1. Anchor Count Calculation:

For a warehouse with significant obstacles, use ~300 m² per anchor (more conservative than open office): - Total area: 50,000 m² - Anchors needed: 50,000 / 300 = 167 anchors (minimum) - Add 20% redundancy for coverage gaps: 167 × 1.2 = 200 anchors

Alternative calculation by spacing: - Typical anchor spacing for warehouses: 15-20m - Grid: 200m / 15m = 14 rows, 250m / 15m = 17 columns - Total: 14 × 17 = 238 anchors - Recommendation: 200-240 anchors

2. TWR vs TDoA Decision:

Choose TDoA for the following reasons:

Factor TWR TDoA Winner
Number of tags 700 total 700 total TDoA (scales better)
Tag power High (active ranging) Low (blink only) TDoA
Infrastructure Simpler Requires sync TWR
Update rate Limited by exchanges High (100+ Hz possible) TDoA
Cost per tag $75 (active) $25 (passive) TDoA

With 700 tags and 5+ Hz requirement, TDoA is clearly superior. Tag cost savings alone: (700 × $50 savings) = $35,000.
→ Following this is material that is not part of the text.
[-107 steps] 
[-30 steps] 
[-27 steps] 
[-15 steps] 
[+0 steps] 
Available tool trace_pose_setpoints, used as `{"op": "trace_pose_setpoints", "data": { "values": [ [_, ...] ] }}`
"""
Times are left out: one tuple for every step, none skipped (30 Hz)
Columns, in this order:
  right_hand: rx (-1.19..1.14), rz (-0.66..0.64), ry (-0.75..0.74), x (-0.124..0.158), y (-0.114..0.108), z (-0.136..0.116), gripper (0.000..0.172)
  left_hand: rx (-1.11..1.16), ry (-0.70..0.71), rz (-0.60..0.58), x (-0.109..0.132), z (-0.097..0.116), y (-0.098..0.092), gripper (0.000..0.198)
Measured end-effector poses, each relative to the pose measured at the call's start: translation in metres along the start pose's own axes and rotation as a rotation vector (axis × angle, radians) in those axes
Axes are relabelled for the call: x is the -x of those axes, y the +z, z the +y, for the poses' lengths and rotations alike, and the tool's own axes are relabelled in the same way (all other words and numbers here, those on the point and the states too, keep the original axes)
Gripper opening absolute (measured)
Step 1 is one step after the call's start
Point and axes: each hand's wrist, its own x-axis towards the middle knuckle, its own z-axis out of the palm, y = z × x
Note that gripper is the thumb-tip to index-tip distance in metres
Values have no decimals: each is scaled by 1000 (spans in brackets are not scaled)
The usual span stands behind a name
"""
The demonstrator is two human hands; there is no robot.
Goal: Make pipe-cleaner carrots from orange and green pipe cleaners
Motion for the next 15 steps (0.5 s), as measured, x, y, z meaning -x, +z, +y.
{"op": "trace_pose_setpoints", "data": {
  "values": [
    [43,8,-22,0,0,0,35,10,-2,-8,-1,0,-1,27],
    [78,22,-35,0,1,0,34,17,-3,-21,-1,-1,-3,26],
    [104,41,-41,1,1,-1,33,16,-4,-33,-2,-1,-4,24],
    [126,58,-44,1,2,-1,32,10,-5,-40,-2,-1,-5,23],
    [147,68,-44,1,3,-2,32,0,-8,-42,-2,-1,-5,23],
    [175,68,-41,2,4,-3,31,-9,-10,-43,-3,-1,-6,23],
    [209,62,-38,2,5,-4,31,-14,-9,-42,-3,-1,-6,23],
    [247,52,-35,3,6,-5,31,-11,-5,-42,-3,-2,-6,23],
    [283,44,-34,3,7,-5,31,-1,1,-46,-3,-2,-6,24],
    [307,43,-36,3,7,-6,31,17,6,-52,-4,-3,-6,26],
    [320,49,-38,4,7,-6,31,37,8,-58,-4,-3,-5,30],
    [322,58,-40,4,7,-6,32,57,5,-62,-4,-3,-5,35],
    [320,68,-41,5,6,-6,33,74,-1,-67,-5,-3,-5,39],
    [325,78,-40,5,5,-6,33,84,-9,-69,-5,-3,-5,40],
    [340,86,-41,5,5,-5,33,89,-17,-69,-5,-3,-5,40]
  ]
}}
3. Infrastructure Cost Estimate:

Anchors: 200 × $300 = $60,000

Tags:

  • 500 active forklift tags @ $75 = $37,500
  • 200 passive cart tags @ $25 = $5,000
  • Total tags: $42,500

Infrastructure:

  • Network switches for anchor backhaul (20 switches × 24 ports): $10,000
  • Ethernet cabling (200 drops × $100): $20,000
  • UWB positioning server/software: $30,000
  • Installation labor (assume $50k for 50,000 m²): $50,000

Total Project Cost: $212,500 (~$4.25 per m²)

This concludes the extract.